What is needed: Look through the material below and copy every line containing the word "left".

Segment Open

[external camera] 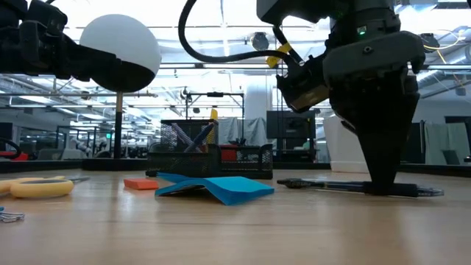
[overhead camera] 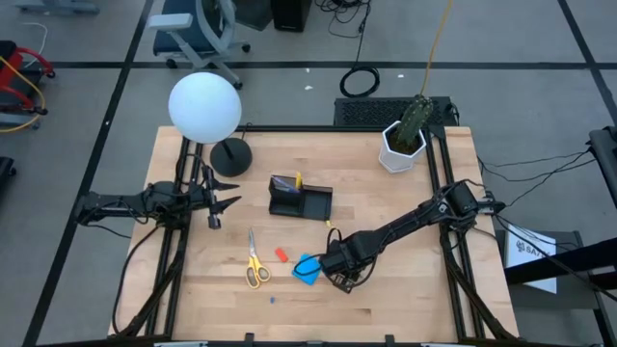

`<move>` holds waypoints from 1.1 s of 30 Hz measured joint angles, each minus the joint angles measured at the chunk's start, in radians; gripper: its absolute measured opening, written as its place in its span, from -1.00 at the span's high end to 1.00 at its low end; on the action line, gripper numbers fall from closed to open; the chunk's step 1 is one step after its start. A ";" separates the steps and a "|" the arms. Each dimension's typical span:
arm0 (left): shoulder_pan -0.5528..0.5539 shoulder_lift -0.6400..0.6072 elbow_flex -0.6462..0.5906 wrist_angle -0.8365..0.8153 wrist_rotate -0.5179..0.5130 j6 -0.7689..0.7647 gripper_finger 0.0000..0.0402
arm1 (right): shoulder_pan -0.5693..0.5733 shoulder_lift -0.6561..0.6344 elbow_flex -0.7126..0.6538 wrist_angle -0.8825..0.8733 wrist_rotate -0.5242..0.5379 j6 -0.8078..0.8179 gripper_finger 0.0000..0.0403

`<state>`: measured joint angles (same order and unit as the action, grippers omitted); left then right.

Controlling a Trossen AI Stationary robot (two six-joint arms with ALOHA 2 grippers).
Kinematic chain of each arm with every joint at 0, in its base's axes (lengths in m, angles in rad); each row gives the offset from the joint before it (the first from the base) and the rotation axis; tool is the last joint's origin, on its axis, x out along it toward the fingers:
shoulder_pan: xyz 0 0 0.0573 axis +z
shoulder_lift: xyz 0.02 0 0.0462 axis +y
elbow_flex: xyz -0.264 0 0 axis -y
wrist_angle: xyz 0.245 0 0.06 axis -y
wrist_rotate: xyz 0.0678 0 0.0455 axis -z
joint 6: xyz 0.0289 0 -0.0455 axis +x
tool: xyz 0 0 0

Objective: Pick and place office supplies into organizer
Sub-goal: Put the black pen into the desk organizer

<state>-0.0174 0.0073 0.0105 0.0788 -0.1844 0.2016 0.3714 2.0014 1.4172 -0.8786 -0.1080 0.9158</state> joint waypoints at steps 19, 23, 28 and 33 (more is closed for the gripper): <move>0.000 0.000 0.000 0.000 0.000 0.000 0.23 | 0.012 -0.006 -0.161 0.158 0.010 0.114 0.51; 0.000 0.000 0.000 0.000 0.000 0.000 0.23 | 0.012 -0.006 -0.161 0.156 0.011 0.084 0.62; 0.000 0.000 0.000 0.000 0.000 0.000 0.23 | 0.011 -0.006 -0.162 0.154 0.012 0.040 0.86; 0.000 0.000 0.000 0.000 0.000 0.000 0.23 | -0.004 -0.019 -0.162 0.163 0.002 0.006 0.88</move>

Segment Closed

Result:
arm0 (left): shoulder_pan -0.5528..0.5539 shoulder_lift -0.6400..0.6072 elbow_flex -0.6462..0.5906 wrist_angle -0.8365..0.8153 wrist_rotate -0.5179..0.5130 j6 -0.7689..0.7647 gripper_finger 0.0000..0.0402
`<state>`: measured joint angles (same order and unit as the action, grippers omitted); left then right.

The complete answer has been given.